The really interesting part of this is not that he and his mother had similar symptoms, but that the doctor described it as a 'nervous disorder'. What caused those headaches of Browning that only strong exercise could alleviate? The biographers love to speculate on the illness of Miss Barrett but none of them speculate on Browning's headaches which kept him from working. Could it be his eyes? He supposedly had one near sighted eye and one far sighted eye. But how would strenuous exercise help a headache caused by eye strain? Perhaps by not using the reading eye? Enough of this. Let us on to Miss Barrett's letter:
"I begin to write before one this morning, with the high
resolve that you shall have a letter on sunday, tomorrow at least,—it shall be
put into the post so precisely at the right hour. At two I am going out in the
carriage to Mr Boyd’s & other places,—& dining duties are to be
performed before then, .. & before now I have had a visitor– Guess whom– Mrs
Jameson. So I am on a “narrow neck of land” .. such as Wesley wrote hymns
about, .. & ‘stans in pede uno [standing on one foot]' on it—can make for you but a hurried
letter.
She came in with a questioning face, & after
wondering to find me visible so soon, plunged into the centre of the question
& asked 'what was settled .. what I was doing about Italy—'. 'Just nothing',
I told her 'She found me as she left me, able to say no word–'
'But what are you going to do–'—throwing herself
back in the chair with a sudden––'but oh, I must not enquire.'
I went on to say that 'in the first place my going would
not take place till quite the end of September if so soon,—that I had determined
to make no premature fuss,—& that, for the actual present, nothing was
either to be done or said–'
'Very sudden, then, it is to be– In fact, there is only
an elopement for you'—she observed laughingly——
So I was obliged to laugh–
(But, dearest, nobody will use such a word surely to the
event. We shall be in such an obvious exercise of Right by Daylight–
Surely nobody will use such a word–)
I talked of Mr Kenyon,—how he had been with me yesterday
& brought the mountains of the Earth into my room—'which was almost too
much', I said, 'for a prisoner'. 'Yes—but if you go to Italy'....
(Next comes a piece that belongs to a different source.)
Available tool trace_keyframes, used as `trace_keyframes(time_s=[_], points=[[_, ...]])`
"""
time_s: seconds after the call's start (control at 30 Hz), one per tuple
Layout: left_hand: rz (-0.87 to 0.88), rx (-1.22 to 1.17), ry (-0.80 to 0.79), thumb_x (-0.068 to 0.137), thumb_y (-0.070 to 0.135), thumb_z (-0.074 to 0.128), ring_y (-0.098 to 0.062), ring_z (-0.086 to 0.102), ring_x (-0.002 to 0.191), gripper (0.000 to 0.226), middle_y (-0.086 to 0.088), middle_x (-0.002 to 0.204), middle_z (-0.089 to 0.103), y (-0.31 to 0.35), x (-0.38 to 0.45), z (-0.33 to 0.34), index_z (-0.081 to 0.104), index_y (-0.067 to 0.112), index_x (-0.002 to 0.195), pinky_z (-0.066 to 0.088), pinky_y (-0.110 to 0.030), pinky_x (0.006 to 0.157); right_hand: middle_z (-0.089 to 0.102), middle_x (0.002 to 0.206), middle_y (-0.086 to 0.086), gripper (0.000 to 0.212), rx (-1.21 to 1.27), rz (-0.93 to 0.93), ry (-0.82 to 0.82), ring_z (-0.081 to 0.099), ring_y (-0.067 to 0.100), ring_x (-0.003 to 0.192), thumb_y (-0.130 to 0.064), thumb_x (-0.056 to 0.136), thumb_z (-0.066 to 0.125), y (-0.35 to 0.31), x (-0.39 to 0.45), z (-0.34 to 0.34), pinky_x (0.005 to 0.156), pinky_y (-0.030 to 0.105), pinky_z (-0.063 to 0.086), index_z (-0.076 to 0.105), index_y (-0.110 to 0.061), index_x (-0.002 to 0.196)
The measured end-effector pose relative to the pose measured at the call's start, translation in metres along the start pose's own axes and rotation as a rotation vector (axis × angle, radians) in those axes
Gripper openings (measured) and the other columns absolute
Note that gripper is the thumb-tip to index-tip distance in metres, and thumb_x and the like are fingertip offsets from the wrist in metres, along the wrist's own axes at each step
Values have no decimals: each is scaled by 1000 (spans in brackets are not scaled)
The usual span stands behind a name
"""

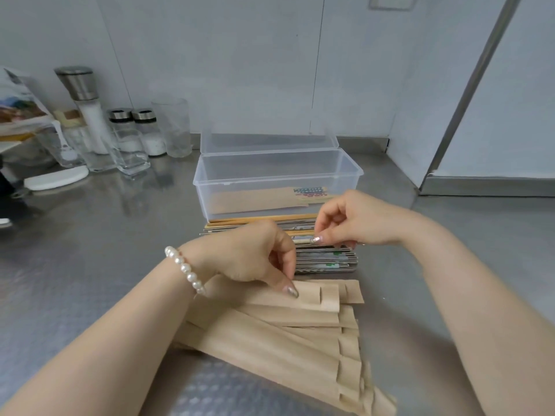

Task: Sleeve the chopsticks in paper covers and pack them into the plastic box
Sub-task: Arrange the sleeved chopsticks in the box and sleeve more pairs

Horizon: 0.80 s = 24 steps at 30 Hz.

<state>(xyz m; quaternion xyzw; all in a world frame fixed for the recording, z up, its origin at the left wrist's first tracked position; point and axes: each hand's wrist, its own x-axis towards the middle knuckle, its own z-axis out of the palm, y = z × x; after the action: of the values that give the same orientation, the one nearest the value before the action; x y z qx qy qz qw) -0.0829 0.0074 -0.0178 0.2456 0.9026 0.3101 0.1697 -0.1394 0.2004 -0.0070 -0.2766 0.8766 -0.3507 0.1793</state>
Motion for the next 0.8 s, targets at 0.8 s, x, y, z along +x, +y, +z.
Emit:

'But Mr Kenyon thinks I shall not. In his opinion, my
case is desperate.'
'But I tell you that it is not– Nobody’s case is
desperate when the will is not at fault. And a woman’s will when she wills
thoroughly, as I hope you do, is strong enough to overcome. When I hear people
say that circumstances are against them, I always retort, .. you mean
that your will is not with you! I believe in the will– I have faith in
it–' "
This discussion of 'the will' is interesting because Miss Barrett felt that her will could bring danger and death to others although she does not throw that fear into the discussion in this letter. Also of interest is Miss Barrett's dislike of the idea that people will think that they have 'eloped'. One must not have ones honor sullied with accusations of 'necessary elopement'.
"There, is an oracle for us, to remember for good! She
goes to Paris, she says, with her niece, between the seventh & tenth of
September,—& after a few days at Paris, she goes to Orleans for the
cathedral’s sake—but what follows is doubtful .. Italy is doubtful– Only that my
opinion is, as I told her, that if Italy is doubtful here in London, at Orleans
when she gets there, it will be certain– She will not resist the attraction
towards the South– She looked at me all the while she told me this .. looked
into my eyes, like a Deviner."
Hmm..it sounds like a good travel plan to me.
On monday morning she comes to see me again. It is all
painful, or rather unpleasant– One should not use strong words out of
place,—& there will remain too much use for this. How I teaze you now!–
Believe me, through it all, that when I think of the
very worst of the future, I love you the best, & feel most certain of never
hesitating. As long as you choose to have me, my beloved, I have chosen– I am
yours already. & your own always–Ba"
It sounds like she is ready to go and even has their travel route worked out.